Work instruction: In the records below, work out how many lines hold the word "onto". Report the number alone.

+ + + + +

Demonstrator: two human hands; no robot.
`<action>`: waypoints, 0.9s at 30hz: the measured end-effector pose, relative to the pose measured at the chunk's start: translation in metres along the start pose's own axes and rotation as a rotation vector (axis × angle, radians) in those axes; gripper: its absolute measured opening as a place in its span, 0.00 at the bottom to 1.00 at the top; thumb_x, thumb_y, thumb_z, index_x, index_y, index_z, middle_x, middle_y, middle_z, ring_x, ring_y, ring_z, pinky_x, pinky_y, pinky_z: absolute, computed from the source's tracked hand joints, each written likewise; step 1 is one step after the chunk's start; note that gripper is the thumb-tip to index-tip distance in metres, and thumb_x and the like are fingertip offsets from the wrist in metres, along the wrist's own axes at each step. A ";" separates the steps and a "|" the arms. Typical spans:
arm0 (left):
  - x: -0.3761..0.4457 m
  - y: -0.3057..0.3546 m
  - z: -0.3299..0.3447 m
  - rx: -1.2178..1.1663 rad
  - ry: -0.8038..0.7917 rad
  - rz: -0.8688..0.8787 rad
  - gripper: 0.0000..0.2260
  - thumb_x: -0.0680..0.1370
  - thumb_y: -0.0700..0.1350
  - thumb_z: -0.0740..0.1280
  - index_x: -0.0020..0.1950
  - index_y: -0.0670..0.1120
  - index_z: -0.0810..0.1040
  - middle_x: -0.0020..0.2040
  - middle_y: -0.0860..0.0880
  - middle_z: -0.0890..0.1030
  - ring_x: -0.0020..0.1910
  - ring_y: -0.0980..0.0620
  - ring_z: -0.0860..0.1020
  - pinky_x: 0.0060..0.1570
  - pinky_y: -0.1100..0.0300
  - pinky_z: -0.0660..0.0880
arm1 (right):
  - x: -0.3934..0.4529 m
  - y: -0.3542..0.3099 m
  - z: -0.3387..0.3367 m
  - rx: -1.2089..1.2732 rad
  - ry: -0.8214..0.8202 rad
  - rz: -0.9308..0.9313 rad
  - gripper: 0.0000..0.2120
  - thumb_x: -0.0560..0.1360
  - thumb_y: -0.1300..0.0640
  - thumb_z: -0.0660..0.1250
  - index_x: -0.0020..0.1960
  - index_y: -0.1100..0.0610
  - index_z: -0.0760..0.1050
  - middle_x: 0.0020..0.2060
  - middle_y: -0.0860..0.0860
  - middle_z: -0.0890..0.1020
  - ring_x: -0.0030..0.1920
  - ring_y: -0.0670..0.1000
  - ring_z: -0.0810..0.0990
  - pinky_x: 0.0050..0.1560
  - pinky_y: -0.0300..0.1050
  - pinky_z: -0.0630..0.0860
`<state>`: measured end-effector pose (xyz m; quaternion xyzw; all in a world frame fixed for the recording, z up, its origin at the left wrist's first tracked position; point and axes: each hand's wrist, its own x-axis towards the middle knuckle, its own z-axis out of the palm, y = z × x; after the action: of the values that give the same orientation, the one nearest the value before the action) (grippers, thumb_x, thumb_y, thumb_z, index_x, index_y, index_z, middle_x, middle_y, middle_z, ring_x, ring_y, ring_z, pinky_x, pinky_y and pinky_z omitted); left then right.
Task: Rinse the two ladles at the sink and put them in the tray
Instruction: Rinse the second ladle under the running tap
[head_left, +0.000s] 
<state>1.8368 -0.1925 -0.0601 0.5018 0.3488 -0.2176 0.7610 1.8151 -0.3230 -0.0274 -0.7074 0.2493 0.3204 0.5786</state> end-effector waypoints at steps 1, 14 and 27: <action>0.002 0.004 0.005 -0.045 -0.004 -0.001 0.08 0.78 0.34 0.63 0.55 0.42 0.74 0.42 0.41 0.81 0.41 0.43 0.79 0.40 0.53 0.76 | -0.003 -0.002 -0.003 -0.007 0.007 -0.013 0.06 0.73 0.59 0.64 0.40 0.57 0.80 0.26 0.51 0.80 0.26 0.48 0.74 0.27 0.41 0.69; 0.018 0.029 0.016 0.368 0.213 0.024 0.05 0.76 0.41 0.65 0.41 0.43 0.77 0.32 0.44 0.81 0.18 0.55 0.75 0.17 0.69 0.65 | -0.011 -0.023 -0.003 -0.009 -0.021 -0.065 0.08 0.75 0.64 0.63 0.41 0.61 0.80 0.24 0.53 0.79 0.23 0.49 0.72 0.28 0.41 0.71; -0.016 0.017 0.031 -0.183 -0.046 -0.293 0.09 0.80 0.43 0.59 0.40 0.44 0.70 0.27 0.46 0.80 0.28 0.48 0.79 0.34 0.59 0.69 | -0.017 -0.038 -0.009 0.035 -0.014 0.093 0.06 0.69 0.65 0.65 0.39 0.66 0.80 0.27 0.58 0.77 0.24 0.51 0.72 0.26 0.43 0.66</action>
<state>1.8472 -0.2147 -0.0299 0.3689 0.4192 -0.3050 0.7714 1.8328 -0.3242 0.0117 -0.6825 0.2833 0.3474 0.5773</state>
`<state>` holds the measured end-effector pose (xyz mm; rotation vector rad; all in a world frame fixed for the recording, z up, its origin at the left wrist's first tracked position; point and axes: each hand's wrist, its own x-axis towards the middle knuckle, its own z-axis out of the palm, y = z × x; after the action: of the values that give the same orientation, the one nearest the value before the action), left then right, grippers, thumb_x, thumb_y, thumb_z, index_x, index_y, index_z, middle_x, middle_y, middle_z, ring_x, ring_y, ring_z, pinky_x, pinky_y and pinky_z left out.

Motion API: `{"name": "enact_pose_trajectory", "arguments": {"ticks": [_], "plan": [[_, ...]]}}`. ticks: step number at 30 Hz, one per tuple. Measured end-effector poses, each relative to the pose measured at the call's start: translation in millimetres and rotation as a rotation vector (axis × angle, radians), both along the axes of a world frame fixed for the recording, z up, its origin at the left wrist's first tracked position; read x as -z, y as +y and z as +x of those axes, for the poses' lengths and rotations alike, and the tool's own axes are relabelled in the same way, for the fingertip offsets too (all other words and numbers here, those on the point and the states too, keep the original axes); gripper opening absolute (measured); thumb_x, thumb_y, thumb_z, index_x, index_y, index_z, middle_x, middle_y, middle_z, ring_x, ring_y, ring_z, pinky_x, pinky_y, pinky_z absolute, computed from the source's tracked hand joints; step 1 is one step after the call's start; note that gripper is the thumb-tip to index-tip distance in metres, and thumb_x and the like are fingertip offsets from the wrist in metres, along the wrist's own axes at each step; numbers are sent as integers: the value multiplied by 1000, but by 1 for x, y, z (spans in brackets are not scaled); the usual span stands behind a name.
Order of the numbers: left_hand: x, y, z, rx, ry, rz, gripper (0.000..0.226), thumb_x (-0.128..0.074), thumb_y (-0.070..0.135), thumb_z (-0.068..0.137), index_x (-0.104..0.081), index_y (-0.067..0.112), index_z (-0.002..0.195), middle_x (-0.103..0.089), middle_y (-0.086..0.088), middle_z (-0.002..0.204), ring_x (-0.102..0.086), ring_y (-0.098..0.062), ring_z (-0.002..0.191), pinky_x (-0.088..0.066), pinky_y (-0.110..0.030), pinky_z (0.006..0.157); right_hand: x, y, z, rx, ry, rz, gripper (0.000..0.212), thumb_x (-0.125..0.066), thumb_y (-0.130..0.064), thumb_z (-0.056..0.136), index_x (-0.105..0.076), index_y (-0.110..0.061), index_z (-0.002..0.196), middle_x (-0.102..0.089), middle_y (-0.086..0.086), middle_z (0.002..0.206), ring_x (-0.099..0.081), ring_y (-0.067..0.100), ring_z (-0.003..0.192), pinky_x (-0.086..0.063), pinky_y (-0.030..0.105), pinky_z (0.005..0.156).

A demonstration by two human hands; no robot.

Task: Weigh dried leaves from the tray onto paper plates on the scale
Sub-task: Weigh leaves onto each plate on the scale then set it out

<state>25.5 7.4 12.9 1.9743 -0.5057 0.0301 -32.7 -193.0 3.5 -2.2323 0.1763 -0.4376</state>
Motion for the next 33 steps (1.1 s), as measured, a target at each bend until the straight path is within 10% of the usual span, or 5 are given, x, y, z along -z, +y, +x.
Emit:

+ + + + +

Expected output: 2